Globaler Militarisierungsindex 2017

TitelGlobaler Militarisierungsindex 2017
Typ der PublikationReport
Publikationsjahr2017
AutorInnenMutschler, MM
InstitutionBonn International Center for Conversion
Kurztext
Der Globale Militarisierungsindex (gmi) des BICC bildet alljährlich das relative Gewicht und die Bedeutung des Militärapparats von Staaten im Verhältnis zur Gesellschaft als Ganzes ab. Der GMI 2017 umfasst 151 Staaten und basiert auf den aktuellsten vorliegenden Zahlen, in der Regel sind das die Daten des Jahres 2016.
 
Der Index wird durch das Bundesministerium für Wirtschaftliche Zusammenarbeit und Entwicklung (bmz) gefördert. Die zehn Länder, die für das Jahr 2016 den höchsten Militarisierungsgrad aufweisen, sind Israel, Singapur, Armenien, Russland, Südkorea, Kuwait, Jordanien, Zypern, Griechenland und Brunei. Diese Staaten stellen dem Militär, im Verhältnis zu anderen gesellschaftlichen Bereichen, besonders viele Ressourcen zur Verfügung.
 
Bei einigen Ländern, die zu den 20 höchst militarisierten der Welt gehören, hat der Verfall des Ölpreises zu einem Rückgang der Militärausgaben geführt: Oman, Bahrain, Saudi-Arabien aber auch Aserbaidschan. Auch in Südamerika, insbesondere Venezuela, Ecuador, Peru und Mexiko, ließ der gesunkene Ölpreis die Militärausgaben mehr oder weniger deutlich sinken. Auf Amerika liegt ein regionaler Schwerpunkt des GMI 2017: Die beiden
am stärksten militarisierten Staat in der Region sind Kuba und die USA. Die Militärausgaben der Vereinigten Staaten sind zum ersten Mal seit 2009 wieder gestiegen und sind mit 611 Milliarden US-Dollar die weltweit höchsten. Während die Staaten Mittelamerikas und der Karibik mit Ausnahme Kubas einen relativ niedrigen Militarisierungsgrad aufweisen, liegen die südamerikanischen Staaten eher im oberen Mittelfeld.
 
Der diesjährige GMI setzt den Militarisierungsgrad ins Verhältnis zum Government Defence Anti-Corruption Index (gi) von Transparency International (ti).
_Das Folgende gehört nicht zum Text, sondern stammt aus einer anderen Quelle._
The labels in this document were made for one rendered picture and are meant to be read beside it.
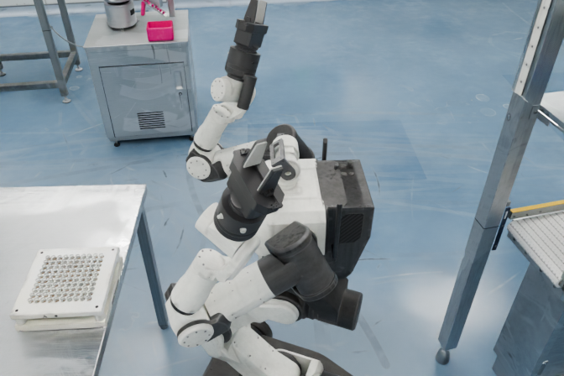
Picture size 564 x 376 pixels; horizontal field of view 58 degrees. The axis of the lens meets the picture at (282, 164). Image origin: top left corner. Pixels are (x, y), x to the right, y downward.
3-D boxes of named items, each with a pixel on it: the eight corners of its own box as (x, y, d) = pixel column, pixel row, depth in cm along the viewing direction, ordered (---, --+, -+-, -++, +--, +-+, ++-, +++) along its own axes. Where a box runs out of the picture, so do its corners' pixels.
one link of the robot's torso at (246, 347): (311, 366, 193) (235, 279, 179) (295, 415, 178) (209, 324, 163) (280, 369, 202) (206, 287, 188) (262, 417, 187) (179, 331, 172)
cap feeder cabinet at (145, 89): (107, 150, 353) (82, 47, 308) (117, 109, 398) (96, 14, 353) (200, 143, 361) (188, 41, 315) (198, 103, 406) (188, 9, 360)
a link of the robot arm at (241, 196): (249, 216, 80) (231, 252, 89) (299, 200, 85) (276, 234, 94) (215, 154, 85) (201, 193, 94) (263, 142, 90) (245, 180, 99)
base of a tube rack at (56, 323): (16, 331, 141) (13, 326, 139) (44, 264, 160) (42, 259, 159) (107, 326, 142) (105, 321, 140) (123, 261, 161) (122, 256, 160)
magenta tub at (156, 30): (148, 42, 314) (145, 28, 309) (148, 34, 324) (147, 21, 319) (174, 40, 316) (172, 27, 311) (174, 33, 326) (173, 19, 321)
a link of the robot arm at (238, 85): (244, 60, 150) (234, 97, 153) (215, 56, 142) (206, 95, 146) (268, 73, 143) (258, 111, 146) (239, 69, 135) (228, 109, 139)
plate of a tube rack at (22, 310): (10, 320, 138) (7, 315, 136) (39, 253, 157) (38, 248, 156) (102, 315, 139) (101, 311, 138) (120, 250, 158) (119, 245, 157)
Der Rüstungssektor ist besonders intransparent und anfällig für folgendes Phänomen: Korrupte Eliten tätigen Rüstungsgeschäfte, die häufig zwar verteidigungspolitisch wenig sinnvoll sind, aber ihnen helfen, sich zu bereichern. Der Vergleich der Indices macht jedoch deutlich, dass Korruption keineswegs nur bei besonders hoch militarisierten Staaten sondern auch bei vielen Staaten mit vergleichsweise niedrigem Militarisierungsgrad auftritt, was auf Defizite im Sicherheitssektor und schwache staatliche Institutionen hinweist.